• _Work to be completed_
Check each line of the listing below for the string "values", and copy the ones that have it.
══ Dataset section ══
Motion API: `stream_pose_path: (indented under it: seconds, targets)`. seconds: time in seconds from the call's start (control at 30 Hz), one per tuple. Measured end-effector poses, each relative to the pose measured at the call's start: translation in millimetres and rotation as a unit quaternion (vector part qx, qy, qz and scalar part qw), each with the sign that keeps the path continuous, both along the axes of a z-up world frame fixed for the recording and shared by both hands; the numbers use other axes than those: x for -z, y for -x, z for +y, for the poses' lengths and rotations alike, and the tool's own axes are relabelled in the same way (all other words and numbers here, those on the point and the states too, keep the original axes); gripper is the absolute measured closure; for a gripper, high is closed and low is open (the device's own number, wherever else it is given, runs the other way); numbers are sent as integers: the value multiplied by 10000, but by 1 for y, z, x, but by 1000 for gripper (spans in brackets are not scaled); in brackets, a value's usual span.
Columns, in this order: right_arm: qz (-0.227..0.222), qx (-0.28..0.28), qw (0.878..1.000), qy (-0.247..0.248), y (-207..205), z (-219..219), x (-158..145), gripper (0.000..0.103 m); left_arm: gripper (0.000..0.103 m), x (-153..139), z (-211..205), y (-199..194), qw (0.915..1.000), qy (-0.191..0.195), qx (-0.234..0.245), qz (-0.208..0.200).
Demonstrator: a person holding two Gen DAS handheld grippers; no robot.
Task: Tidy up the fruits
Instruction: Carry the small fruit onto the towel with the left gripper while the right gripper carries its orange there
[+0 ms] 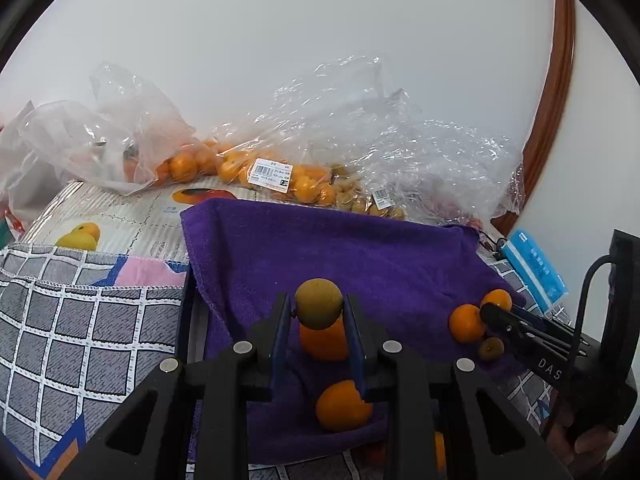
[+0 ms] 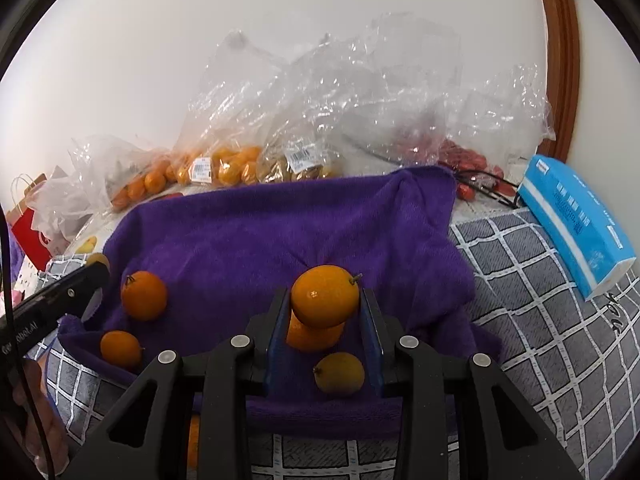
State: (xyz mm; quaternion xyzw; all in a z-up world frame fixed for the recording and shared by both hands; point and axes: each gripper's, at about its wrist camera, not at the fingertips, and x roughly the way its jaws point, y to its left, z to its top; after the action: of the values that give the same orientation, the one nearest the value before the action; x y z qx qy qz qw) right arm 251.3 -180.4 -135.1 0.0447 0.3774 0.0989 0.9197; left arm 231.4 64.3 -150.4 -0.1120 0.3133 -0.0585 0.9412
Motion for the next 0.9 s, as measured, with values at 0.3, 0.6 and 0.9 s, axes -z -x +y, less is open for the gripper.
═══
• _Solution to the exercise_
State: (xyz mm; quaternion xyzw; all in a z-up world frame fixed for the recording and shared by both hands; point and axes: each gripper's, at about its wrist camera, not at the fingertips, and x roughly the way its jaws point, y to its left, z to its top; after the action: of the values that give the same orientation, the one nearest the value before the action; x y z qx qy qz qw) right arm 251.3 -180.4 -135.1 0.0447 0.3774 0.0989 0.9197; left arm 231.4 64.3 -150.4 -0.1120 0.3133 -0.0585 0.9412
Motion for the next 0.9 s, as measured, with values at 0.3, 0.6 and 0.9 s, axes -z -x +y, less is open for the gripper.

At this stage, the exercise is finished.